Я воспользовался своим правом позвонить Фурсенко только однажды где-то года через два, и то, только потому, что президент клуба «Сеул» просил меня лично довести до его сведения мнение корейских специалистов по поводу Дика Адвоката. Вопрос касался цены на корейских футболистов. Их футбольная общественность и в особенности журналисты по прошествии времени никак не могли взять в толк, как могло случиться, что футбольный клуб «Сеул» получил за Ким Донг Джина два миллиона долларов, тогда как клуб «Хендай» получил за Ли Хо, молодого центрального полузащитника сборной Кореи, целых три. По их мнению, цена за Ли Хо была завышена как минимум в два раза, поскольку этот игрок, в отличие от Кима, который более пяти лет отыграл за сборную и имел только отличные игровые оценки, едва отыграл в высшей лиге один сезон и, чтобы называться тем, за кого его выдавал Дик Адвокат, ему нужно было еще долго работать над собой. За Кима вся Корея была спокойна. Они знали, что это уже большой мастер и себя нигде не скомпрометирует. Все, что просил Хан, я передал тогда Сергею Александровичу. Он выслушал меня с большим вниманием и сказал, что, с мнением корейца можно согласиться, и Ли Хо возможно не так хорош, а поэтому все чаще сидит на скамеечке запасных. Однако воспользоваться предостережением корейца полагаться во всем на мнение Дика в полной мере он не сможет, поскольку тот к тому времени уже привел «Зенит» к чемпионству и сделал клуб обладателем «Кубка УЕФА». А посему ссориться с этим тренером было не в интересах клуба.
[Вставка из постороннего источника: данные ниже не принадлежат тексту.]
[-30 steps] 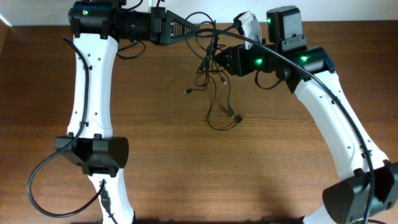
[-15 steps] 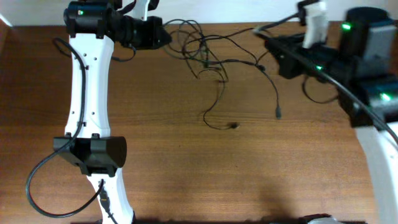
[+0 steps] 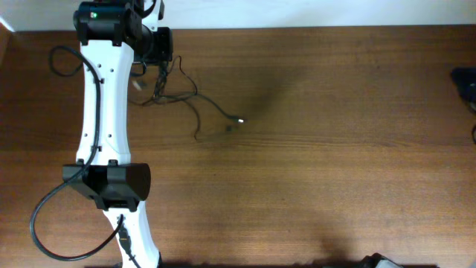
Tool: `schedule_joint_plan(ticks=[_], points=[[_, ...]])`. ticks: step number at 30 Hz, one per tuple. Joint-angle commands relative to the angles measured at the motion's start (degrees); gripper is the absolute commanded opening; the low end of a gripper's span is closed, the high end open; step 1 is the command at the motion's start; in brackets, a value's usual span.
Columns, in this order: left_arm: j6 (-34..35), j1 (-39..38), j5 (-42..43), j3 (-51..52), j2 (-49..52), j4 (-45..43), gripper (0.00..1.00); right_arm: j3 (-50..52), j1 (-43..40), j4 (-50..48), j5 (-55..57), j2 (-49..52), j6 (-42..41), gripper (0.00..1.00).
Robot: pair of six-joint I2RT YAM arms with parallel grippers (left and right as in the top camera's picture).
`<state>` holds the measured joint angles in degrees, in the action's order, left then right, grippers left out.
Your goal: Untangle cables
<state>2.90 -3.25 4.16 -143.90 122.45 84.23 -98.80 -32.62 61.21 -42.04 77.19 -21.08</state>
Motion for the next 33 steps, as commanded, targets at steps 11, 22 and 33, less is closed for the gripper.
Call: schedule_joint_plan(ticks=[11, 22, 33], points=[[-17.09, -3.28, 52.87, -0.48, -1.29, -2.54, 0.0, -0.52, 42.91, -11.98, -2.34, 23.08, -11.89, 0.63], [-6.56, -8.44, 36.83, -0.48, -1.29, -6.27, 0.0, 0.02, 47.56, -17.29, 6.21, 29.05, -22.64, 0.61], [0.81, -9.66, 33.75, -0.48, -1.29, -5.9, 0.0, 2.27, 48.11, -19.78, 9.29, 30.38, -22.53, 0.6]])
Возможно, корейцы питали к Дику не самые теплые чувства, поскольку за время работы в Корее он не отличался сдержанностью и учтивостью, так необходимой в тех краях. Помню, как-то генеральный директор КФА сказал мне в доверительной беседе, что с его точки зрения самыми корыстными, жадными и хитрыми являются вовсе не евреи, как принято считать во всем мире, а именно голландцы.
Причиной нелестных суждений одного из руководителей корейского футбола о патологической жадности голландцев было скорее навеяно образом жизни и мыслей не столько Дика Адвоката, сколько многоуважаемого Гуса Хиддинка. Ему действительно везло, и, если бы не оглушительный успех сборной Кореи на Чемпионате мира 2002 года и выход в полуфинал, не избежать бы Гусу злой критики корейских журналистов, давно заметивших у этого голландца пристрастие к роскоши и красивым женщинам. Этот великий тренер редко проживал на базах, поскольку любил просиживать допоздна в кофейнях пятизвездочных отелей, любуясь разнаряженными дивами, фланирующими в лобби. Однако разговоры журналистов о заоблачных требованиях и круглых суммах контрактов больше касались Дика, и только потому, что он был слишком прямолинейным, а порой даже и грубым с акулами пера. На самом же деле Дик всегда и везде шел лишь по следу Гуса и требовал себе суммы немного ниже, чем Гус. Но слухи о его жадности просачивались в прессу куда чаще, чем о его соотечественнике, и он почти всегда находился в ореоле общественной неприязни.